» **Exercise prompt**
All entries below need to be written out exactly, but without their pictures.

START Material to process

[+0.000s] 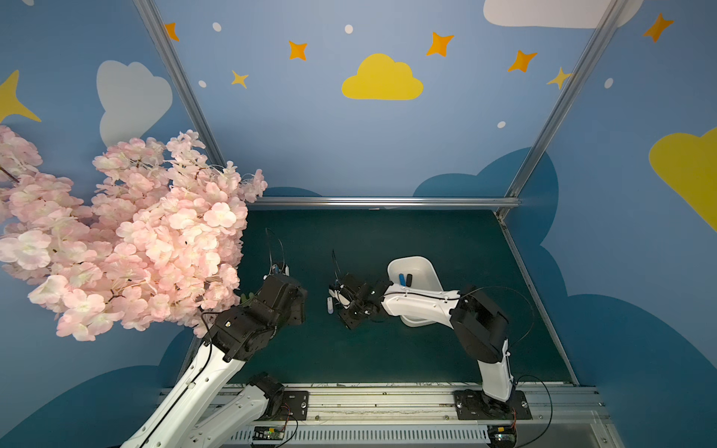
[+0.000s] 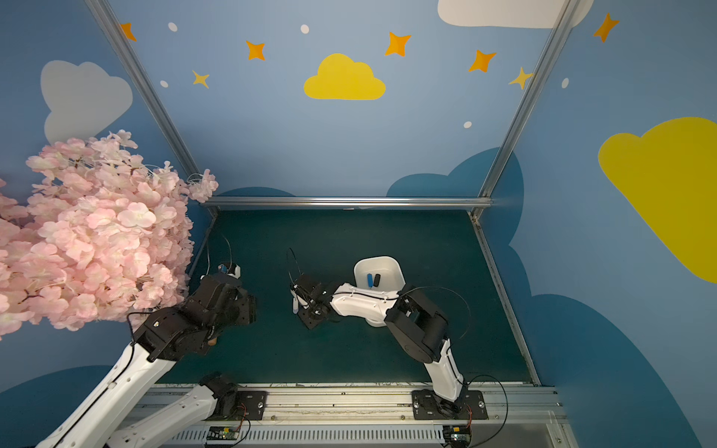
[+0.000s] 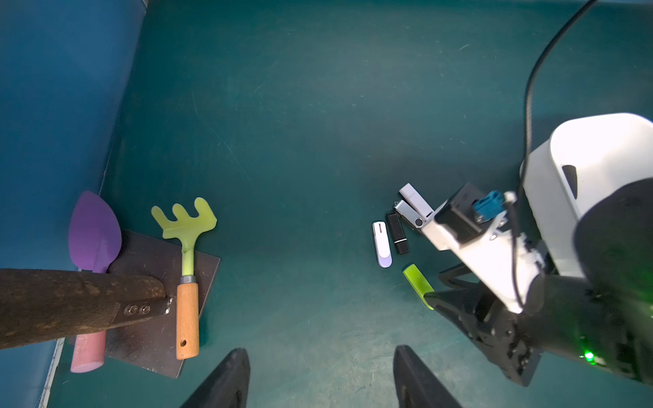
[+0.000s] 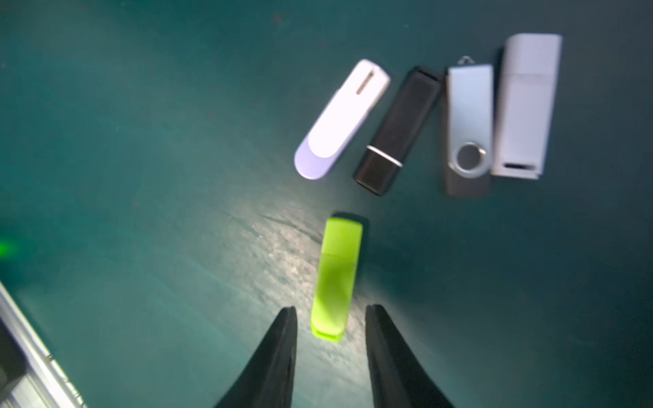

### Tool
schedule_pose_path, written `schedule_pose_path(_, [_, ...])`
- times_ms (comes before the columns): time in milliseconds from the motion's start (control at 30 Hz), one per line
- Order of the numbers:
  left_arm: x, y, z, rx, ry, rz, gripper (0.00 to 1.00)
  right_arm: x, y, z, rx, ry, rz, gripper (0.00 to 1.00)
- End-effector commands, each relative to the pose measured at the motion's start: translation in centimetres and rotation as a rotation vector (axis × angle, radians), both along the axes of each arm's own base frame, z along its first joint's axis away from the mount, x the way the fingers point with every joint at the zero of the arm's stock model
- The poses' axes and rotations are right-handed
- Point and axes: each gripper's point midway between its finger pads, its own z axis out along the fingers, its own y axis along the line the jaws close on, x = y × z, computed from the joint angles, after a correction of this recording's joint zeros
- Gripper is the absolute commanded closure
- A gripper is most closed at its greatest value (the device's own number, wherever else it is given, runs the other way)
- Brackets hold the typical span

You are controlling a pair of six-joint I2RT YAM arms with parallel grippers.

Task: Put the usb flash drive into the storage box
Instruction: Pick up the USB flash from the center of the board.

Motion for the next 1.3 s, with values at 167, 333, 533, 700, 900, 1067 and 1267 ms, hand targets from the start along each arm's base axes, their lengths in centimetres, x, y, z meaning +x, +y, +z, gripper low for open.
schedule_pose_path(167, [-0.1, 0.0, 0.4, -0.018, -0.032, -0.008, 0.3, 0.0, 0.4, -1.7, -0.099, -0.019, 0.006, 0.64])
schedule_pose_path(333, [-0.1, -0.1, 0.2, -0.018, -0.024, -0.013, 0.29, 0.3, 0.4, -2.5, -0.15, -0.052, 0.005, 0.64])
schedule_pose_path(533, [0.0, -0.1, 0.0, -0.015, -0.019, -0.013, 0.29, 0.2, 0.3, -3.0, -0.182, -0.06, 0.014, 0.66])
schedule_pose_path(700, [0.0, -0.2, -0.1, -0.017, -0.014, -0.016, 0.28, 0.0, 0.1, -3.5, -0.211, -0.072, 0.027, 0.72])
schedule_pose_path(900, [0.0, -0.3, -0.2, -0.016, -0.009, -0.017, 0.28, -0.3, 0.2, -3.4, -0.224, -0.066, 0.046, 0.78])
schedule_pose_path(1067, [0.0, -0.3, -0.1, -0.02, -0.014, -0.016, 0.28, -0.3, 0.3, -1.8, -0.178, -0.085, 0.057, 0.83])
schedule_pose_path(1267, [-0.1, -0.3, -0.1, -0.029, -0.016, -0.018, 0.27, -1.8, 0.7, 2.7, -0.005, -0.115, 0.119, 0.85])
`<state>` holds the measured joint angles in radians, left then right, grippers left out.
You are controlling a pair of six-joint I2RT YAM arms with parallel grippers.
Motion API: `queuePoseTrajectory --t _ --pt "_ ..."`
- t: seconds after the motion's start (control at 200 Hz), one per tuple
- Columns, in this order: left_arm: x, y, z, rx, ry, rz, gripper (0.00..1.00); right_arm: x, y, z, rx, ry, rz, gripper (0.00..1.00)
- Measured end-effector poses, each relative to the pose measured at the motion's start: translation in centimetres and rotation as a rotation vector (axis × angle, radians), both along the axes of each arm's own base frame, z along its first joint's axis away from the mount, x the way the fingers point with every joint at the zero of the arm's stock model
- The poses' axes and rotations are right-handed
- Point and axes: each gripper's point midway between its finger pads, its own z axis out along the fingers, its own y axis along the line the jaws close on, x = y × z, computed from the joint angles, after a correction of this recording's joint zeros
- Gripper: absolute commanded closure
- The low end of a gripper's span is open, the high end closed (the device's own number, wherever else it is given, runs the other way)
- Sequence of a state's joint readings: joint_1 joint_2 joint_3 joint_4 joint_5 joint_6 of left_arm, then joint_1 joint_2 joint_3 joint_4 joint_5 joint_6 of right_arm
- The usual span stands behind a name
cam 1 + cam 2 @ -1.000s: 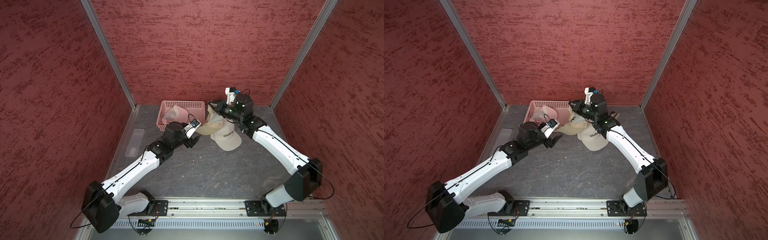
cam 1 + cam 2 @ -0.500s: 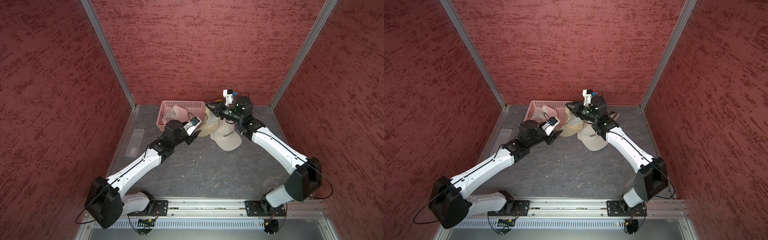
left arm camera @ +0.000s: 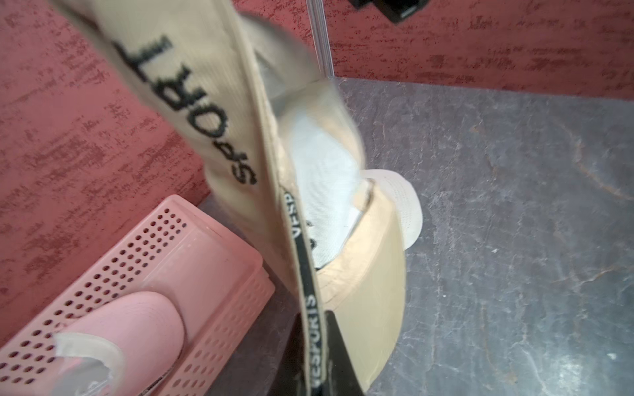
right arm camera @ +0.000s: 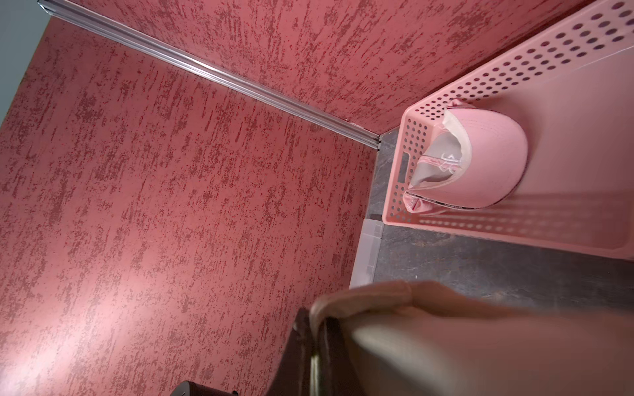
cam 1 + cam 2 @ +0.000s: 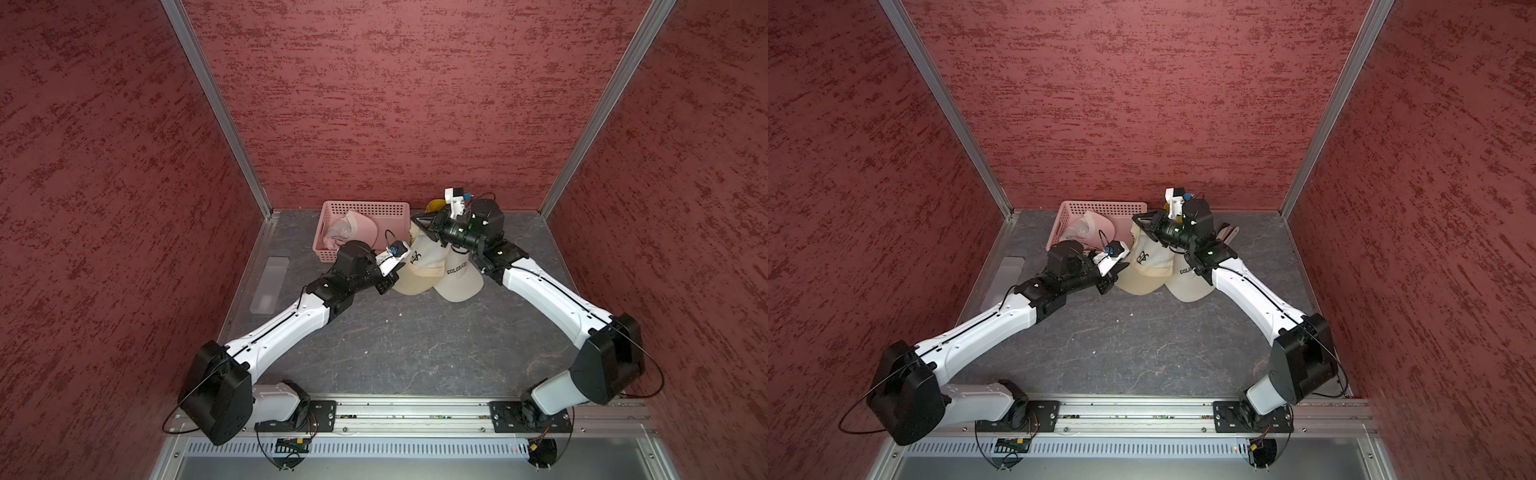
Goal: Turn the baseball cap inside out
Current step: Turn over the baseball cap.
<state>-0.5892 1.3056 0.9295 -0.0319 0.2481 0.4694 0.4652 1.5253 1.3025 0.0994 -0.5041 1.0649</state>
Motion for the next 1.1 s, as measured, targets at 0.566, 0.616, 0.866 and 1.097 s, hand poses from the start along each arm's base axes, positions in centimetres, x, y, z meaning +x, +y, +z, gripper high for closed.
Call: queuePoseTrajectory --t 0.566,0.616,0.866,1.097 --pt "1.9 1.4 -1.3 0.487 -0.485 0.256 1.0 -2.4 -4.5 -5.7 -0.2 0.031 -0.072 0.69" --pt "2.2 1.8 -1.7 0.556 -0.545 0.265 1.0 -2.7 -4.6 -6.6 -0.234 0.044 -0.062 0.63" --pt "0.3 0.3 -1.2 0.791 -0.816 0.18 1.0 -4.4 -7.1 -11.8 -0.498 0.136 -0.039 0.46" --pt "-1.8 -1.4 -2.5 0.908 -0.862 0.062 1.0 -3.7 -9.2 -6.1 -0.713 -0.013 -0.063 0.44"
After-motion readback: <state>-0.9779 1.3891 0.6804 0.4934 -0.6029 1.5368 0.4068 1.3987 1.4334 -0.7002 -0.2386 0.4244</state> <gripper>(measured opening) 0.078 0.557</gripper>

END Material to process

» **Written response**
[+0.000s] 
[+0.000s] 
[+0.000s] 
[+0.000s] 

### Tool
schedule_pose_path, written `schedule_pose_path(_, [_, ...])`
- times_ms (comes before the columns): time in milliseconds from the motion's start (control at 30 Hz), one per line
- Order of the numbers:
  left_arm: x, y, z, rx, ry, rz, gripper (0.00 to 1.00)
  right_arm: x, y, z, rx, ry, rz, gripper (0.00 to 1.00)
- End-effector commands, each relative to the pose measured at the motion's start: translation in centimetres and rotation as a rotation vector (axis × angle, radians), both along the axes of each arm's own base frame, z along its first joint's axis away from the mount, x the way the fingers point with every joint at the zero of the arm's stock model
- The poses' axes and rotations are right-handed
- Point and axes: each gripper's point midway between its finger pads, its own z axis out along the fingers, its own y axis along the line the jaws close on, x = y × z, computed from the joint angles, after a correction of this recording's joint zeros
- Gripper is the absolute commanded closure
- A gripper is most closed at its greatest value (the device's own number, wherever else it is given, runs the other way)
- Brackets hold the typical span

You are controlling a pair of six-joint I2RT YAM arms with parallel grippers.

Task: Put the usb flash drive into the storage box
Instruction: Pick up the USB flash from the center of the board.

Motion for the next 1.3 s, with values at 167, 333, 533, 700, 900, 1067 and 1267 ms, hand targets from the start along each arm's base axes, their lengths in centimetres, x, y, z meaning +x, +y, +z, gripper low for open.
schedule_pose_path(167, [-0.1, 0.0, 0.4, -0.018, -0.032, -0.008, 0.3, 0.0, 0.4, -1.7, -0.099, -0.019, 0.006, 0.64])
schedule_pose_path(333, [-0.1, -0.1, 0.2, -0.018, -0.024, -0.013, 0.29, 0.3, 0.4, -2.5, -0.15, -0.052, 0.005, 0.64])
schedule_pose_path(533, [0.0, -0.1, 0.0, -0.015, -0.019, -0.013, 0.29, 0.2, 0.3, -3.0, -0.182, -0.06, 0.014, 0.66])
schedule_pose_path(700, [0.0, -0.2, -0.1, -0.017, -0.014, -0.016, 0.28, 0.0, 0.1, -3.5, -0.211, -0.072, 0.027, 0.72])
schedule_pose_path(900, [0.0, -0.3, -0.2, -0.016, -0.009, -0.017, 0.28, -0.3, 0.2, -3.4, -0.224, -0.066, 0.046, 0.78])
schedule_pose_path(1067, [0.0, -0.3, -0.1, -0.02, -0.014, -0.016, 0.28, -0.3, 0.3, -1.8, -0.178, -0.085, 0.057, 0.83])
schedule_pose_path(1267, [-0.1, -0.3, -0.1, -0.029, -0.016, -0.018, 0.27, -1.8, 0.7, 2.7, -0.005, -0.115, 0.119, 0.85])
`<state>` holds the measured joint angles in radians, left then right, grippers left out.
You are controlling a pair of six-joint I2RT YAM arms with parallel grippers.
Motion API: `queuePoseTrajectory --t _ --pt "_ ..."`
- t: seconds after the motion's start (control at 200 Hz), one per tuple
- Columns, in this order: left_arm: x, y, z, rx, ry, rz, gripper (0.00..1.00); right_arm: x, y, z, rx, ry, rz, gripper (0.00..1.00)
- Measured end-effector poses, each relative to the pose measured at the motion's start: translation in centimetres and rotation as a rotation vector (axis × angle, radians), both along the axes of each arm's own base frame, z along its first joint's axis away from the mount, x the way the fingers point with every joint at the zero of the arm's stock model
- The poses' axes and rotations are right-handed
- Point and axes: each gripper's point midway between its finger pads, its own z axis out along the fingers, its own y axis along the line the jaws close on, x = y × z, computed from the joint angles, after a correction of this recording's joint zeros
- Gripper: absolute commanded closure
- The low end of a gripper's span is open, the high end closed (the device's own number, wherever else it is given, runs the other way)
- Sequence of a state's joint readings: joint_1 joint_2 joint_3 joint_4 joint_5 joint_6 of left_arm, then joint_1 joint_2 joint_3 joint_4 joint_5 joint_6 of right_arm
- The usual span stands behind a name
cam 1 + cam 2 @ -1.000s: 
cam 1 + cam 2 @ -0.500s: 
left arm camera @ +0.000s: 
right arm camera @ +0.000s: 
cam 1 + cam 2 @ +0.000s: 
Goal: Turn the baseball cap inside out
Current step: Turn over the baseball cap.
<state>-0.5892 1.3056 0.9295 -0.0319 0.2481 0.4694 0.4652 1.5253 1.3025 0.0994 -0.5041 1.0649</state>
Motion for the next 1.1 s, as measured, targets at 0.566, 0.616, 0.866 and 1.097 s, hand poses from the start along each arm's base axes, positions in centimetres, x, y, z meaning +x, +y, +z, gripper high for closed.
Call: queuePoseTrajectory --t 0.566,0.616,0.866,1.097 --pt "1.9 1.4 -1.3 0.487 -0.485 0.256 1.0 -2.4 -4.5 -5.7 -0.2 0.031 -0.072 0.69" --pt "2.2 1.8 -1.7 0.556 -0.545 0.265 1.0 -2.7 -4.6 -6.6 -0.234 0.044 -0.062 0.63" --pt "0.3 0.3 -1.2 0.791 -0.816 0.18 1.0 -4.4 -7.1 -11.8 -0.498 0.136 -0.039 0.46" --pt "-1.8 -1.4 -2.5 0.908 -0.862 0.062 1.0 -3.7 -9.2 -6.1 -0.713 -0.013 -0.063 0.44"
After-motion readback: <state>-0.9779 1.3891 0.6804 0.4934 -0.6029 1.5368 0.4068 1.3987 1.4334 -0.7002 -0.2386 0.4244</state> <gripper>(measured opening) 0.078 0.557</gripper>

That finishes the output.